The retail move puts Reliance into competition against government controlled refiners like Bharat Petroleum Corp, Hindustan Petroleum Corp and Indian Oil Corp, the country’s biggest refiner.Reliance’s domestic strategy initially won the backing of investors and the retail fuels group was touted by company Chairman Mukesh Ambani in a speech at its annual general meeting in July.Between January and August, Reliance’s shares soared 45 per cent, far outpacing the state-owned refiners as well as India’s main stock index, the Nifty 50, which gained 12.5 per cent.But rising crude prices, which jumped from under $70 per barrel in early 2018 to around $85 in early October, and a tumbling rupee combined to push domestic fuel prices to records, undermining Reliance’s retail strategy despite some relief from a dip in crude prices in recent weeks.

Still, Rohit Ahuja, senior vice president of India’s BOB Capital Markets, which has a buy rating on Reliance, said signs of an “oil price shock” in India were “already visible.”Reliance may gradually mothball foam board barrel screws Factory its retail stations because of the cost controls, said Macquarie Capital Ltd Analyst Aditya Suresh in a note on Oct. 5, though the bank expects no meaningful impact on its earnings.EXPORT MARKET & IMO 2020Reliance may be better placed to thrive on exports despite the increasing competition in Asia and the Middle East.The company operates the world’s biggest refinery complex at the port of Jamnagar in Gujarat. The first Jamnagar plant can process 663,000 barrels per day (bpd) of crude while the second site can process another 709,000 bpd.Reliance’s refining margins last quarter were at a premium of $3.40 per barrel over the average Singapore margin, the benchmark for Asia.However, the Singapore margin has dropped by about 50 percent since mid-2017 because of rising crude prices.
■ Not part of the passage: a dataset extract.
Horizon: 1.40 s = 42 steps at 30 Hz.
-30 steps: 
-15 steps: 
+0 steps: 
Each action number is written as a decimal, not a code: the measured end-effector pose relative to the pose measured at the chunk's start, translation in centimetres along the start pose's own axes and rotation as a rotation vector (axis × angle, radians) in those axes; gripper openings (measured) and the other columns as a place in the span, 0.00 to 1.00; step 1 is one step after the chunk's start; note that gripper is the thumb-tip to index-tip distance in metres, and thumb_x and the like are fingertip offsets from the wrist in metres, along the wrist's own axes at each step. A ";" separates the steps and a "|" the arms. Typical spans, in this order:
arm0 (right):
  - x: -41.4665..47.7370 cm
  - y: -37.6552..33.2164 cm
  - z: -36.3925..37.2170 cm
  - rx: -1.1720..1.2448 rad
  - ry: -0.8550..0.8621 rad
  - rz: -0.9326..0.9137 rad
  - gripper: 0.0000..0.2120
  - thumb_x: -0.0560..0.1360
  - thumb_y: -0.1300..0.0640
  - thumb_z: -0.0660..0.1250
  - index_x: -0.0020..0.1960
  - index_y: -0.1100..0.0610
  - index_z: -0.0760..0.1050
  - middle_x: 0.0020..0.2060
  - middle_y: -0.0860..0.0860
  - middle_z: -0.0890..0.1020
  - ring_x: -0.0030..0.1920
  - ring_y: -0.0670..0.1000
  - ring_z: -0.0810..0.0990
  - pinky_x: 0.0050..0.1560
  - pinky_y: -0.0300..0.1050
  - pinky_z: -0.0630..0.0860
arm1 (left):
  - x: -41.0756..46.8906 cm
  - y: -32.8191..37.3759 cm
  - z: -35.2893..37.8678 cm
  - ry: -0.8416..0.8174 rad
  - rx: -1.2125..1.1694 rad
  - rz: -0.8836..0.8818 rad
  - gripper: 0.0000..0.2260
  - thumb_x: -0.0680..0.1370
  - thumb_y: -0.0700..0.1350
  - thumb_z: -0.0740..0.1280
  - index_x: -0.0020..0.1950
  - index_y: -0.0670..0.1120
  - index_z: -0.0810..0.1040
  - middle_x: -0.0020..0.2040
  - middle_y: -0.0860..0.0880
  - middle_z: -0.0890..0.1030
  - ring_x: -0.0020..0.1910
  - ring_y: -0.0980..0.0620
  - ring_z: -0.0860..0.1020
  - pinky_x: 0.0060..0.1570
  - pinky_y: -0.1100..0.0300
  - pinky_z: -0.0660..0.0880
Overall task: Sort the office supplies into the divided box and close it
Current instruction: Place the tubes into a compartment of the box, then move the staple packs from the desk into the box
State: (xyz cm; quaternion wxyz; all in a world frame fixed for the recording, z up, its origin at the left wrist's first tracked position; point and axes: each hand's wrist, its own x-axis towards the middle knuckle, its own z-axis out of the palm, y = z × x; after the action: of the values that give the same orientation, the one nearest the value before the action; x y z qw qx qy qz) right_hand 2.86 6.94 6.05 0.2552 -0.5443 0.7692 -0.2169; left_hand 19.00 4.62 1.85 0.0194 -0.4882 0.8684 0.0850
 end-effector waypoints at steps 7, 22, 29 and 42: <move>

Reliance also said in its results that fewer refinery outages last quarter meant global run rates were high.Still, Reliance’s refineries benefit from being among the most modern in the world.Several units process residual fuel oil, the leftovers after crude oil is initially refined, into higher-value petrol and distillate products as well as remove pollutants such as sulphur.That ability to cut its high-sulphur fuel oil output to nearly nothing while maximising its diesel fuel output gives Reliance an advantage as the International Maritime Organization (IMO) will require new low-sulphur fuel oil used in ships starting in 2020.“IMO regulations are positive because of our mid-distillate configuration,” said Reliance’s Srikanth.With a move towards cleaner fuels as part of IMO, BOB Capital’s Ahuja said Reliance’s gross refining margins could rise by up to $5 per barrel.Beyond IMO 2020 and the Indian fuel price turmoil, the oil industry is threatened by the rise of electric vehicles and alternative fuels that could reduce oil’s use as a transport fuel.Refiners are looking at petrochemicals to replace potentially lost demand in the transport sector.